There is no doubt that the Islamists have won themselves a bad reputation locally and internationally over the decades. But this does not mean that other Arab political movements and trends have done better. Not at all.

The exponents of pan-Arabism, for instance, have promised their followers over half a century or so, a united Arab world stretching from Mauritania to Iraq, but all they have achieved in actual fact is fragmentation and disunity.

They have also produced the worst dictatorships ever. That is why many Arab people are now striving to topple the so-called ‘nationalist regimes' which have wreaked havoc on their societies during the long dark years of their rule.

In other words, those secular regimes have failed miserably politically, economically, culturally, and socially.
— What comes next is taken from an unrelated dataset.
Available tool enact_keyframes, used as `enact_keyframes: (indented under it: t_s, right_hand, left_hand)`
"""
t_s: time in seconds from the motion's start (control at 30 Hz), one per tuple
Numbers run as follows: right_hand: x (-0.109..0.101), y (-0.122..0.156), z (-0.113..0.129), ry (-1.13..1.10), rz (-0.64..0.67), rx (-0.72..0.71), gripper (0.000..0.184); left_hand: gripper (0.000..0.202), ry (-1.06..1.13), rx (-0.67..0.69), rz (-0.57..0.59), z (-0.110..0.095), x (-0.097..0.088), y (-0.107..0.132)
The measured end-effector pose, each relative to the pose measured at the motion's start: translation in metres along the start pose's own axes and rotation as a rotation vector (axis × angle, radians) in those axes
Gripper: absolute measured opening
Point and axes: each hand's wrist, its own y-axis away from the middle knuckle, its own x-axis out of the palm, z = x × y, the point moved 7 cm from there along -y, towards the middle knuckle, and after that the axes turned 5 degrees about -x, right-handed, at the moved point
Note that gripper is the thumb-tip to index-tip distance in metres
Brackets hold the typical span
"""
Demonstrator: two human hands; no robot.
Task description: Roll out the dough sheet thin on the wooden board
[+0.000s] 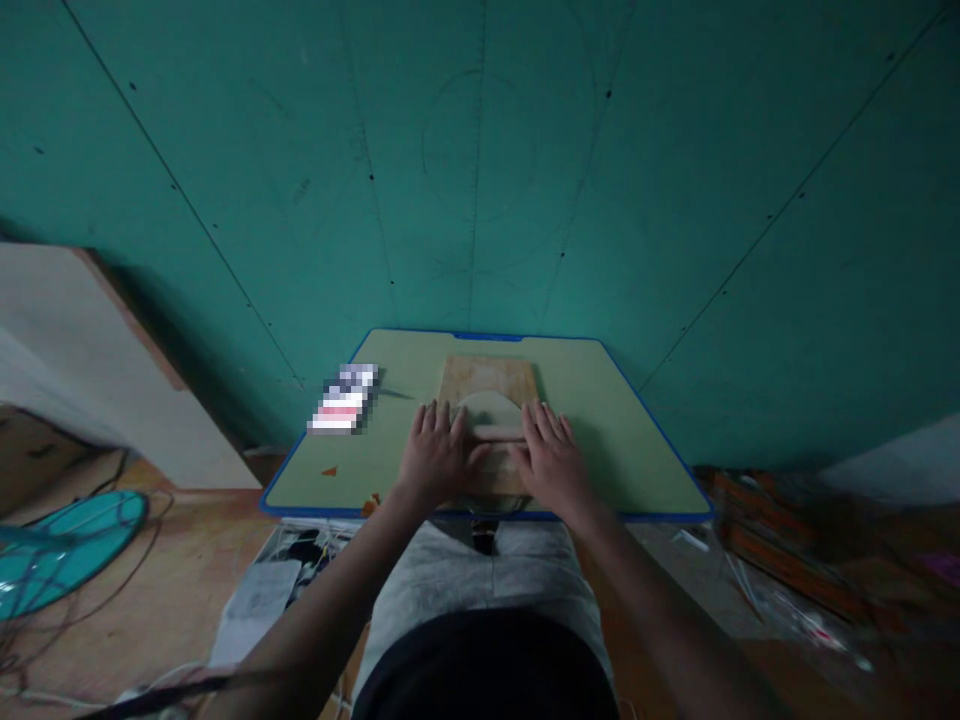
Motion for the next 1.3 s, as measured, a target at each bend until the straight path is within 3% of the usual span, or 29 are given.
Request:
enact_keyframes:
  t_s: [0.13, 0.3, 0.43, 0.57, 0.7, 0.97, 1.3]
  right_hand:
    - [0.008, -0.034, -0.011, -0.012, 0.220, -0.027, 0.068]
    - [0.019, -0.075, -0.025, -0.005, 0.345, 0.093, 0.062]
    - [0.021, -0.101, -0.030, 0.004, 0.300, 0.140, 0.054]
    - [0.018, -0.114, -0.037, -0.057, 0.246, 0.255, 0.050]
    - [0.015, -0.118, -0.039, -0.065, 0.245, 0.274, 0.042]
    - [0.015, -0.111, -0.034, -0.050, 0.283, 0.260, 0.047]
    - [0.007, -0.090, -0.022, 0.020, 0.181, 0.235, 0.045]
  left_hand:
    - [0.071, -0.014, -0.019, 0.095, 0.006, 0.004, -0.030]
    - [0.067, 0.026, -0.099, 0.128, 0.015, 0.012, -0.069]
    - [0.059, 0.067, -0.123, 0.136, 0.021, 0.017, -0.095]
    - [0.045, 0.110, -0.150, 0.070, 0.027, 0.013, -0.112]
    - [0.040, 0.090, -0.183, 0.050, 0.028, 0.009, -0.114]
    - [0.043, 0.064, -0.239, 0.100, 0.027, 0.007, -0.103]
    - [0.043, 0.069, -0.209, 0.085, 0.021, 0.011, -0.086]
But funnily enough, they are still warning their peoples of the danger of Islamic rule, which, in their opinion, will take Arab societies back to the dark ages.

These nasty Arab nationalists have failed to mention that it is they and nobody else who have brought their countries to a standstill in all spheres and walks of life. What is the use of allowing women to dress freely and at the same time destroy political, cultural, and economic life?

I am by no means trying here to advocate the so-called Islamic cause or awakening. Not at all. I would very much want to see modern secular advanced Arab states. But I find it quite disgusting in actual fact when I see the official media trying to demonise the Islamists in a desperate attempt to halt the advance of the ongoing revolutions.

It would be quite naive and actually stupid of Arab demonstrators and protesters to stop their intifadas just because some Islamists are taking part in them.

Enough is enough. Arab dictators and their allies, locally and internationally, have overused the Islamist scarecrow to remain in power. This big lie that the Islamists are going to muzzle peoples' freedoms is just disgusting and pernicious.

It is surrealistically funny when one hears an Arab dictator talking about freedom. When Arab autocrats warn their people about Islamic rule they must remember that they have themselves throttled all kinds of liberties. It takes you months in certain Arab republics to obtain a permit from the various security apparatuses to get married or to hold a wedding party, or even open a snack shop.

We have all seen the Tunisian, Egyptian, Libyan, Syrian, and Yemeni presidents raise the Islamist bogey when they felt they were about to be brought down by their peoples.

Muammar Gaddafi, for instance, warned the West that Al Qaida would rule Libya if he left power. Zine Al Abidine Bin Ali tried to scare his people and the West by raising the bogey of the Al Nahda Islamist party. Hosni Mubarak used the Muslim Brotherhood scarecrow for decades to frighten his people and the rest of the world. Now, the Syrian regime is doing something similar.

Fear-mongering

The Bashar Al Assad government is giving Syrians the impression that the Islamists are going to slaughter the followers of other sects if they come to power. This is, of course, nonsense. In actual fact all the so-called nationalist Arab dictatorships are blood-stained. They should feel ashamed to accuse others of blood-letting.

It is time to stop raising the Islamist threat in the face of those clamouring for change and revolution. The Moroccan novelist and thinker Attaher Bin Jalloun is well-known for his animosity towards the Islamists. He has criticised them quite harshly over the years. But he hardly agrees with the premise promulgated by Arab dictators regarding the danger Islamists pose.

He argued in a lecture in Lebanon recently that the Arab revolutions are not going to be exploited by the Islamists. Arab people are not going to let anybody misuse their sacrifices, Islamist or otherwise.

Bin Jalloun went even further to argue that even the term ‘fundamentalists' is a fabrication of the western media, which exploited their existence in certain Arab countries for vested interests.

The western media, he adds, has succeeded in portraying the Islamists as monsters in Arab and international eyes, and so Arab peoples were forced under the presumed Islamist threat to waive many civil basic rights to Arab despots.

Even in Egypt, Bin Jalloun remarks, the number of fundamentalists is not that much, nor is it frightening. The so-called Islamist danger which is talked very much about is in actual fact a nasty trick used by Arab dictators in cooperation with the West to threaten the opposition and to unnecessarily frighten the people, and this has to stop.

As far as I am concerned, it is quite beneficial to make use of Islamist influence in the Arab world to rally support for the ongoing revolutions. It is high time to stop accusing the Islamists of being fond of forbidding and banning things. As a matter of fact, it is the Arab so-called secularist dictators who have been banning and forbidding their peoples for decades of doing almost anything.

 

Dr Faisal Al Qasim is a Syrian journalist based in Doha.